Future D. Fidel writes “The International Rescue Committee (IRC) has reported a death toll of 5.4 million Congolese since 1996.  That’s a quarter of Australia’s current population.  The war in Congo has created hundreds of child soldiers and resulted in a high level of rape of young and old women.  Prize Fighter is a mythical story inspired by personal experiences of these wars, and resonates around trauma from family loss and motivations of the Democratic Republic of Congo.”

Fidel means his own personal experiences, forced to flee to Tanzania with some family members around 1997, learning later that his mother had been killed in Congo, fortunately re-united with his sister through Red Cross contact in 2002, and finally both accepted by Australia in 2005 after 8 years in a refugee camp.  Todd MacDonald in his Director’s Note writes: “Part of this work reflects Future’s story, his history.  Part is a fiction but the stories are real and everything in this work derived from real situations that Future experienced directly or indirectly.”

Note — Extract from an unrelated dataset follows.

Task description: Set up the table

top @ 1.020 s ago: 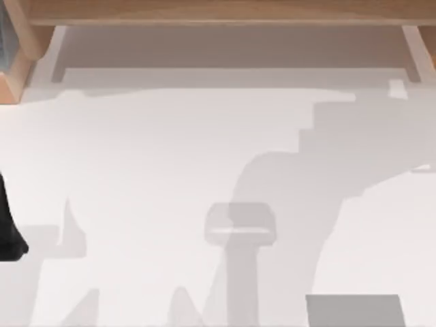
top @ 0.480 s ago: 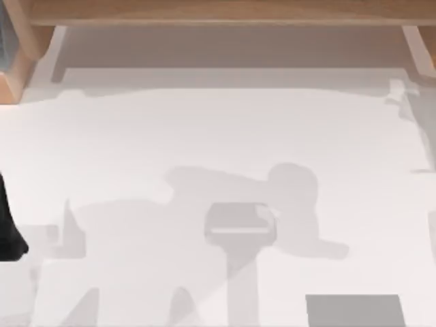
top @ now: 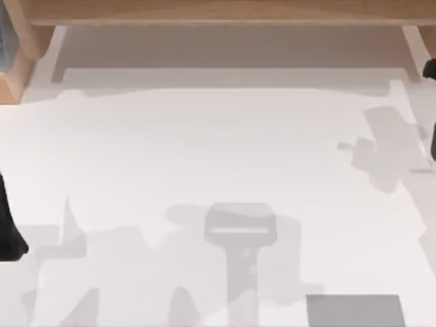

That the stories are real hits straight home as 10-year-old Isa (pronounced ‘Eesah’) sees his father Alaki shot dead, his sister Nyota raped and then shot to fall on her father’s body.  His brother Moses had already been sent to another village by his father, after teaching Isa the rudiments of boxing – to defend himself.  Isa has the choice of being killed at this point, or staying alive as a soldier for the very militia who murdered his father and sister, hoping he will find his brother some day.
 
Ironically in Australia he becomes a champion by having to learn “to box, not fight”; but we understand that his memories of what he has done and what was done to him in Congo are his driving force – until he learns of his brother’s recent death, kept secret from him until he has won the championship, and the money which he needed for his plan to bring Moses to safety here.

The basic set is a boxing ring, at Luke’s Gym, which transforms seamlessly into scenes in Congo, the refugee camp in Tanzania, even the interview with Australian Immigration officials, through to the championship fight, all done with cleverly managed lighting and sound design and costume changes.

The effect is at times and sometimes all at once exciting, terrifying and deeply depressing.  But theatrically spot on.